WHAT TO WORK ON
In this exercise, print only the lines of the records below from the one with "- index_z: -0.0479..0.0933" through the one with "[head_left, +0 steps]", inclusive. Pictures are not part of the copy.
INFORMATION GIVEN Start Marker
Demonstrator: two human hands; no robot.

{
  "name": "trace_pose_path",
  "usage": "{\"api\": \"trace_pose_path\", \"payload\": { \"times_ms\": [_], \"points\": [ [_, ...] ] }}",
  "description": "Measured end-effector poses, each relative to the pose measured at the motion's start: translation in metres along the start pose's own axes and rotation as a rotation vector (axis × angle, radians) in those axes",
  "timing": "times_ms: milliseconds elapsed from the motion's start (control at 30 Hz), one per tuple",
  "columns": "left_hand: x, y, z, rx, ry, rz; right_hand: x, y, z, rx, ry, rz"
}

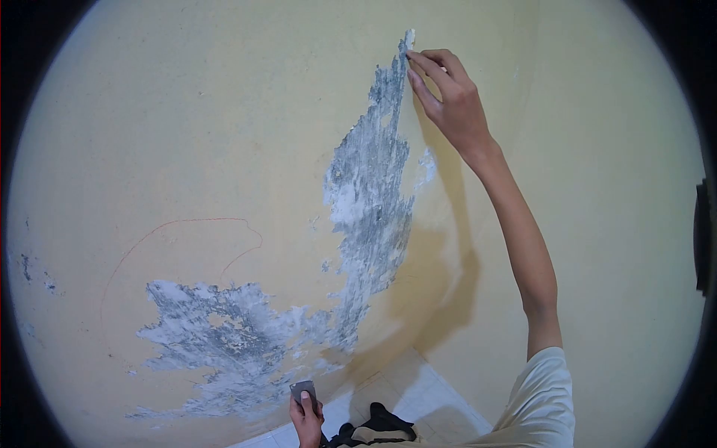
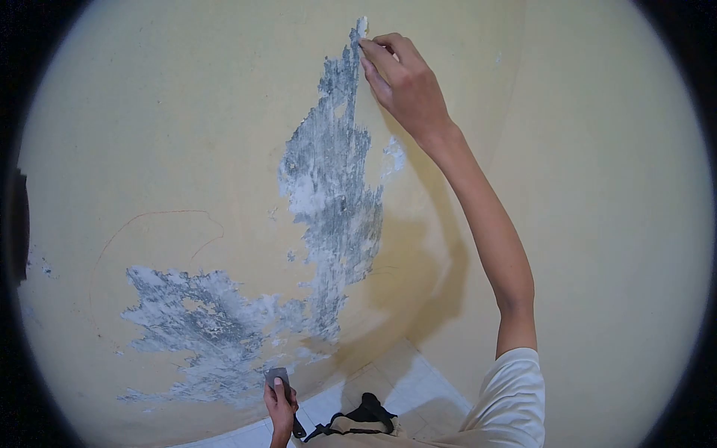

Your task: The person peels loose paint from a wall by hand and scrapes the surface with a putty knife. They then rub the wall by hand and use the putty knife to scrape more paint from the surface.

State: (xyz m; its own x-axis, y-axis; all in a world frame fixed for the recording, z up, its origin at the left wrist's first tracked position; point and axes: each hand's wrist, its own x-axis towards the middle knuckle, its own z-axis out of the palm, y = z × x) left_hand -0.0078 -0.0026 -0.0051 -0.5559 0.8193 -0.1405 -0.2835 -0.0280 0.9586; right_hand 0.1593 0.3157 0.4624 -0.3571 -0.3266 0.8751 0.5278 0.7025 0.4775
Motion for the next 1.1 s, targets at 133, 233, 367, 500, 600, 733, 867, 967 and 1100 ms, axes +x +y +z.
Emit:
{"api": "trace_pose_path", "payload": {
  "times_ms": [133,233,367,500,600,733,867,967,1100],
  "points": [
    [0.0,0.006,0.003,0.013,-0.006,0.026,-0.003,0.008,0.003,-0.123,0.025,-0.098],
    [0.001,0.016,0.009,0.016,0.008,0.001,0.001,0.016,-0.001,-0.214,0.014,-0.205],
    [0.005,0.013,0.012,0.003,-0.007,0.047,0.017,0.024,-0.004,-0.219,-0.016,-0.324],
    [0.005,0.01,0.014,0.004,-0.027,0.015,0.03,0.032,-0.006,-0.181,-0.112,-0.373],
    [0.006,0.008,0.015,0.028,-0.046,0.018,0.032,0.041,-0.007,-0.061,-0.212,-0.316],
    [0.007,0.014,0.017,0.003,-0.034,0.034,0.026,0.036,-0.007,0.115,-0.159,-0.206],
    [0.011,0.01,0.015,-0.004,-0.022,-0.008,0.012,0.021,-0.004,0.087,-0.091,-0.133],
    [0.012,0.007,0.015,0.013,-0.044,-0.01,0.004,0.012,0.001,0.086,-0.042,0.011],
    [0.01,0.011,0.021,-0.019,-0.061,-0.018,0.005,-0.002,-0.002,0.155,-0.007,0.184]
  ]
}}
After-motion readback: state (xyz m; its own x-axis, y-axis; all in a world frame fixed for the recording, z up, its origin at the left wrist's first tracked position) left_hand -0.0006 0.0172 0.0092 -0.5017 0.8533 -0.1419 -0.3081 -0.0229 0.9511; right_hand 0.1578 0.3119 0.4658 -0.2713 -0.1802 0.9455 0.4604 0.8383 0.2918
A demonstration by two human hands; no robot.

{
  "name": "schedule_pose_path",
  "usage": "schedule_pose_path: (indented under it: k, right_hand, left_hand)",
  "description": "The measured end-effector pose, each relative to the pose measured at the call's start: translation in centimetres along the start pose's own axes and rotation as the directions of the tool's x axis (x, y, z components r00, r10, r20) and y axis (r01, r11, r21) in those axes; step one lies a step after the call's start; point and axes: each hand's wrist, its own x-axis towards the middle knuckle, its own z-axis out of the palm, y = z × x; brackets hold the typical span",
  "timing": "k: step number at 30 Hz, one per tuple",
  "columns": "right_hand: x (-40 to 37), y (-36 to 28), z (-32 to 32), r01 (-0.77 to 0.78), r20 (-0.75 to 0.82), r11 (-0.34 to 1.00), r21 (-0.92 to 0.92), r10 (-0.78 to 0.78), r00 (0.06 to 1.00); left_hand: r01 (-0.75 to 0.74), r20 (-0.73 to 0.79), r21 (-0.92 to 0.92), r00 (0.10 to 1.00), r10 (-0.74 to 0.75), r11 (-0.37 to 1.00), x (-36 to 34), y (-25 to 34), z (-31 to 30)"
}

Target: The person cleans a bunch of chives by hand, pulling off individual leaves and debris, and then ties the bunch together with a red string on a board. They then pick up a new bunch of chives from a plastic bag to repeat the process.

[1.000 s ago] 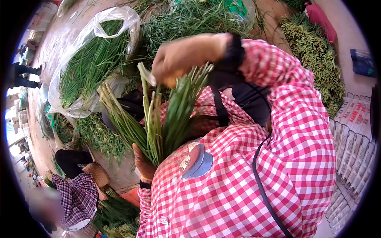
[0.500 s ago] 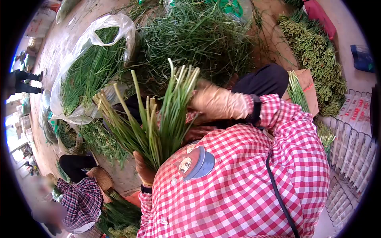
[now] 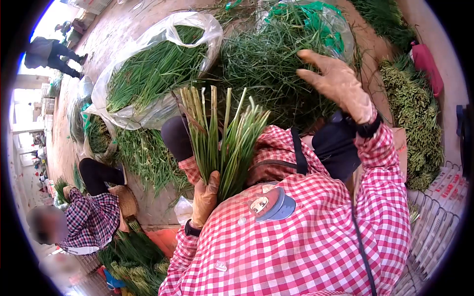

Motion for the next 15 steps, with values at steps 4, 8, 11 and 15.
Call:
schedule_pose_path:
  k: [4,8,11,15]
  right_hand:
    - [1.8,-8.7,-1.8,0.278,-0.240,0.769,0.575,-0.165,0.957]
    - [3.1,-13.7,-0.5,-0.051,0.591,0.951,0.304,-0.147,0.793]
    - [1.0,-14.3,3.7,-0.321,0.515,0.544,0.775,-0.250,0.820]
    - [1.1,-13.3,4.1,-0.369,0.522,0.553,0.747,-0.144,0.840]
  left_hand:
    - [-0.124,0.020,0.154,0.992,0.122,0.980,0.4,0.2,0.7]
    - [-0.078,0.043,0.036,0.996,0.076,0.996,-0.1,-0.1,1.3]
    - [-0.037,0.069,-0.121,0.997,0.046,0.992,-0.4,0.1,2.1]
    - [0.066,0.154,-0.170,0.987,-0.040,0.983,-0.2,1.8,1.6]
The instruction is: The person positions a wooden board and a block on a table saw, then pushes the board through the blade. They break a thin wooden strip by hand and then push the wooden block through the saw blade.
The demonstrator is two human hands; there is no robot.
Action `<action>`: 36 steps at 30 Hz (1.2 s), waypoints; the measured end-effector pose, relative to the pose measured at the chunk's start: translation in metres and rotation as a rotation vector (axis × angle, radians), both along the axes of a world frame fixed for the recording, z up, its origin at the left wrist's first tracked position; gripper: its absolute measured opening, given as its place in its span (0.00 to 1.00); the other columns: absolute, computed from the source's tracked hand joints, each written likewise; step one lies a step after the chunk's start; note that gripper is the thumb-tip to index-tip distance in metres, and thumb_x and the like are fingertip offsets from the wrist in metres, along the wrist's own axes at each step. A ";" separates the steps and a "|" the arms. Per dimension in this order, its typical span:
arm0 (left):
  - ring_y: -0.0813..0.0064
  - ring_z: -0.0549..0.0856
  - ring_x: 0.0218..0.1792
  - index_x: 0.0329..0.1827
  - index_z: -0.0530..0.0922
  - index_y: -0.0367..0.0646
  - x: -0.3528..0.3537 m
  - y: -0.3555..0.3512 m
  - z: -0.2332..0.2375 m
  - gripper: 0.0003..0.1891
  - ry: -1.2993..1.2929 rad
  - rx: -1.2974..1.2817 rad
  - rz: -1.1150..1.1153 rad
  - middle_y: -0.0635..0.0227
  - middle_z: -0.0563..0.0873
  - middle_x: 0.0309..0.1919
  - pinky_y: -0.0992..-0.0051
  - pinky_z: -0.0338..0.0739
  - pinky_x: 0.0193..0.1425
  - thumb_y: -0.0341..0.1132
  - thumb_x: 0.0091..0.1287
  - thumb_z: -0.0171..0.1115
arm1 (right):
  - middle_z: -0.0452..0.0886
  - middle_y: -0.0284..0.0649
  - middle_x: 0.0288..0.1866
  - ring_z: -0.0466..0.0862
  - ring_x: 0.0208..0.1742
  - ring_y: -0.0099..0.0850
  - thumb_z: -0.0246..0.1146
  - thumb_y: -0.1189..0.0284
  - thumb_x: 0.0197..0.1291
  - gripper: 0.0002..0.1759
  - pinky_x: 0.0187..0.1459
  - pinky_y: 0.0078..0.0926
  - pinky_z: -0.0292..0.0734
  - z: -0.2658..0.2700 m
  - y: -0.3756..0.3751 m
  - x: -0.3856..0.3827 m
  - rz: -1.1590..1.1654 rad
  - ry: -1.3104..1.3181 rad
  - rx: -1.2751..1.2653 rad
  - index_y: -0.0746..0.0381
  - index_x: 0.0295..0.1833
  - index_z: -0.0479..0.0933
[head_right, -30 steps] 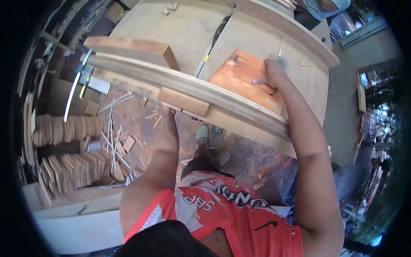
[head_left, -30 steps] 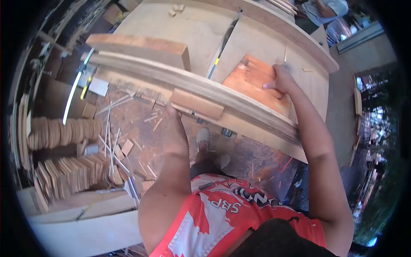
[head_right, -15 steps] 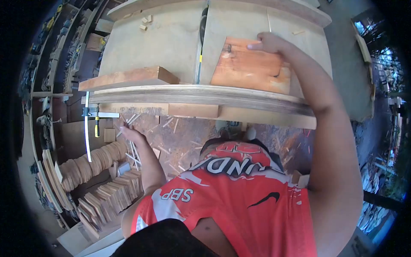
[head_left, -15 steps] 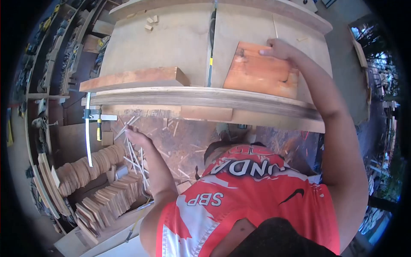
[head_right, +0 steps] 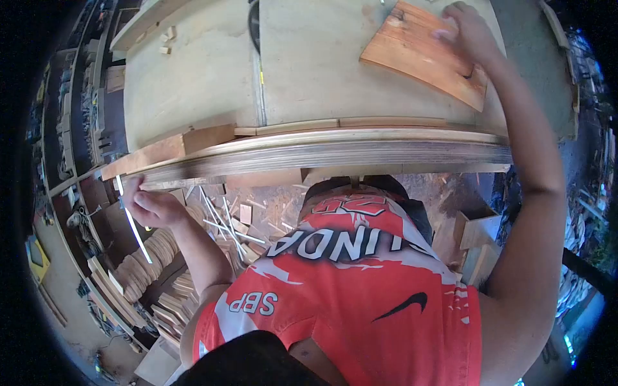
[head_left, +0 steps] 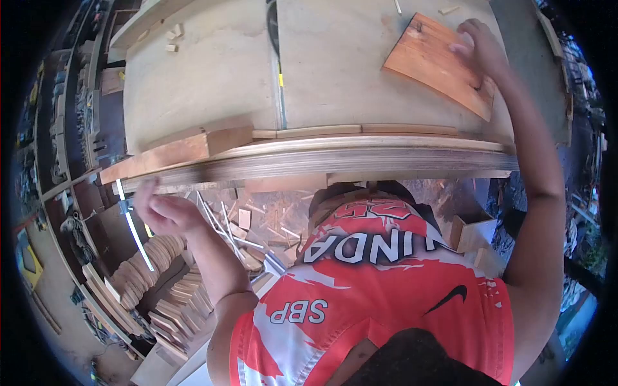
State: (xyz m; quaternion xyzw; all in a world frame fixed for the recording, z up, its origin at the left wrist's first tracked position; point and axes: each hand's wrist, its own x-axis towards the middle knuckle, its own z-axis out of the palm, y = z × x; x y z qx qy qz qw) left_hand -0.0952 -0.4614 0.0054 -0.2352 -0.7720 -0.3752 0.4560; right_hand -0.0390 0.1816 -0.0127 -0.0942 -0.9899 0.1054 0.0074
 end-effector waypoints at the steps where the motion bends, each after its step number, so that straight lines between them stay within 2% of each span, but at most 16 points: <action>1: 0.62 0.84 0.34 0.38 0.81 0.33 0.013 0.024 0.005 0.18 -0.054 -0.074 -0.144 0.55 0.86 0.34 0.65 0.79 0.41 0.38 0.79 0.48 | 0.86 0.47 0.45 0.86 0.49 0.43 0.70 0.57 0.64 0.21 0.53 0.39 0.78 -0.005 -0.014 0.008 0.157 0.208 0.084 0.64 0.51 0.80; 3: 0.63 0.84 0.27 0.27 0.82 0.36 0.037 0.079 0.018 0.21 -0.197 -0.186 -0.453 0.58 0.85 0.27 0.64 0.77 0.30 0.38 0.77 0.52 | 0.82 0.45 0.44 0.82 0.49 0.42 0.69 0.70 0.63 0.12 0.55 0.39 0.76 0.014 -0.087 0.035 0.079 -0.102 -0.391 0.66 0.46 0.78; 5: 0.61 0.86 0.30 0.34 0.86 0.38 0.044 0.127 0.028 0.11 -0.461 -0.361 -0.713 0.58 0.87 0.30 0.64 0.80 0.34 0.36 0.69 0.63 | 0.83 0.47 0.46 0.82 0.51 0.47 0.68 0.69 0.64 0.12 0.57 0.42 0.76 0.013 -0.113 0.042 0.391 -0.421 -0.434 0.66 0.47 0.79; 6: 0.57 0.87 0.35 0.39 0.87 0.37 0.042 0.146 0.028 0.09 -0.560 -0.432 -0.792 0.55 0.88 0.34 0.62 0.82 0.40 0.34 0.66 0.65 | 0.84 0.49 0.45 0.83 0.50 0.48 0.67 0.68 0.65 0.11 0.55 0.43 0.77 0.011 -0.127 0.049 0.388 -0.444 -0.461 0.65 0.46 0.81; 8: 0.53 0.87 0.43 0.46 0.86 0.35 0.039 0.180 0.028 0.11 -0.800 -0.494 -0.755 0.52 0.89 0.41 0.62 0.80 0.50 0.34 0.70 0.61 | 0.85 0.51 0.45 0.84 0.49 0.49 0.66 0.67 0.66 0.11 0.53 0.44 0.78 -0.002 -0.136 0.053 0.395 -0.467 -0.494 0.64 0.46 0.82; 12: 0.49 0.86 0.48 0.52 0.85 0.36 0.019 0.220 -0.003 0.14 -1.047 -0.738 -0.622 0.52 0.89 0.46 0.62 0.79 0.58 0.35 0.72 0.60 | 0.85 0.52 0.45 0.84 0.49 0.50 0.65 0.65 0.66 0.12 0.51 0.45 0.78 -0.023 -0.135 0.042 0.545 -0.667 -0.475 0.64 0.45 0.83; 14: 0.53 0.86 0.52 0.56 0.84 0.38 0.005 0.235 -0.011 0.15 -1.451 -1.015 -0.657 0.53 0.89 0.48 0.64 0.77 0.61 0.37 0.74 0.59 | 0.85 0.52 0.44 0.85 0.48 0.49 0.65 0.65 0.66 0.13 0.50 0.45 0.78 -0.029 -0.133 0.041 0.535 -0.695 -0.508 0.65 0.44 0.83; 15: 0.53 0.86 0.52 0.56 0.84 0.38 -0.003 0.236 -0.022 0.15 -1.451 -1.014 -0.650 0.53 0.89 0.48 0.64 0.77 0.61 0.37 0.74 0.59 | 0.85 0.52 0.45 0.85 0.48 0.48 0.65 0.64 0.66 0.13 0.50 0.44 0.78 -0.032 -0.131 0.041 0.522 -0.710 -0.536 0.65 0.44 0.82; 17: 0.60 0.86 0.55 0.58 0.83 0.41 -0.013 0.234 -0.037 0.16 -1.439 -0.984 -0.951 0.56 0.88 0.51 0.66 0.76 0.63 0.39 0.74 0.60 | 0.85 0.52 0.45 0.85 0.48 0.47 0.65 0.64 0.66 0.14 0.50 0.44 0.78 -0.028 -0.130 0.040 0.517 -0.718 -0.559 0.65 0.45 0.82; 21: 0.67 0.85 0.55 0.56 0.83 0.40 -0.018 0.244 -0.036 0.15 -1.649 -1.097 -0.814 0.58 0.89 0.49 0.66 0.76 0.62 0.39 0.72 0.64 | 0.85 0.49 0.47 0.85 0.49 0.44 0.64 0.63 0.68 0.15 0.50 0.43 0.78 -0.014 -0.131 0.041 0.423 -0.799 -0.651 0.65 0.48 0.80; 23: 0.64 0.87 0.53 0.55 0.83 0.40 -0.011 0.246 -0.031 0.14 -1.588 -1.026 -0.834 0.57 0.89 0.48 0.66 0.77 0.58 0.37 0.72 0.65 | 0.85 0.48 0.49 0.85 0.49 0.44 0.63 0.63 0.69 0.16 0.51 0.43 0.79 -0.014 -0.126 0.050 0.384 -0.823 -0.688 0.65 0.51 0.80; 25: 0.62 0.88 0.51 0.53 0.82 0.39 -0.003 0.247 -0.016 0.13 -1.517 -0.959 -0.855 0.56 0.89 0.46 0.65 0.78 0.55 0.36 0.71 0.67 | 0.84 0.47 0.50 0.84 0.50 0.44 0.64 0.66 0.70 0.15 0.52 0.44 0.79 -0.018 -0.113 0.071 0.506 -0.442 -0.805 0.64 0.55 0.81; 26: 0.58 0.88 0.48 0.52 0.82 0.39 0.005 0.248 0.000 0.13 -1.359 -0.921 -0.807 0.55 0.89 0.44 0.63 0.79 0.52 0.35 0.70 0.67 | 0.84 0.47 0.50 0.84 0.50 0.44 0.64 0.66 0.70 0.15 0.52 0.44 0.79 -0.010 -0.106 0.078 0.505 -0.433 -0.796 0.64 0.55 0.81; 28: 0.49 0.87 0.42 0.52 0.80 0.40 0.018 0.252 0.029 0.12 -1.048 -0.888 -0.755 0.53 0.87 0.43 0.60 0.80 0.45 0.34 0.69 0.67 | 0.82 0.44 0.48 0.83 0.48 0.43 0.66 0.69 0.67 0.16 0.50 0.42 0.79 0.017 -0.093 0.091 0.586 -0.139 -0.627 0.61 0.58 0.82; 31: 0.52 0.87 0.40 0.53 0.81 0.43 0.036 0.256 0.054 0.13 -0.756 -0.731 -0.803 0.56 0.86 0.41 0.59 0.81 0.44 0.33 0.67 0.67 | 0.78 0.43 0.45 0.81 0.46 0.40 0.67 0.73 0.63 0.17 0.49 0.37 0.76 0.053 -0.087 0.108 0.515 0.011 -0.613 0.63 0.57 0.81; 36: 0.55 0.86 0.36 0.58 0.83 0.48 0.062 0.273 0.095 0.16 -0.559 -0.765 -0.759 0.60 0.84 0.37 0.61 0.81 0.41 0.32 0.67 0.67 | 0.76 0.41 0.42 0.80 0.42 0.40 0.68 0.70 0.63 0.16 0.43 0.37 0.77 0.086 -0.089 0.124 0.505 0.289 -0.390 0.58 0.56 0.83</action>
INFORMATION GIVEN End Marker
RESULT OF THE TASK
  - index_z: -0.0479..0.0933
[head_right, -30 steps] 
[head_left, -30 steps] 
[head_right, -15 steps] 
[head_left, -15 steps] 
[head_right, +0 steps] 
[head_left, +0 steps] 

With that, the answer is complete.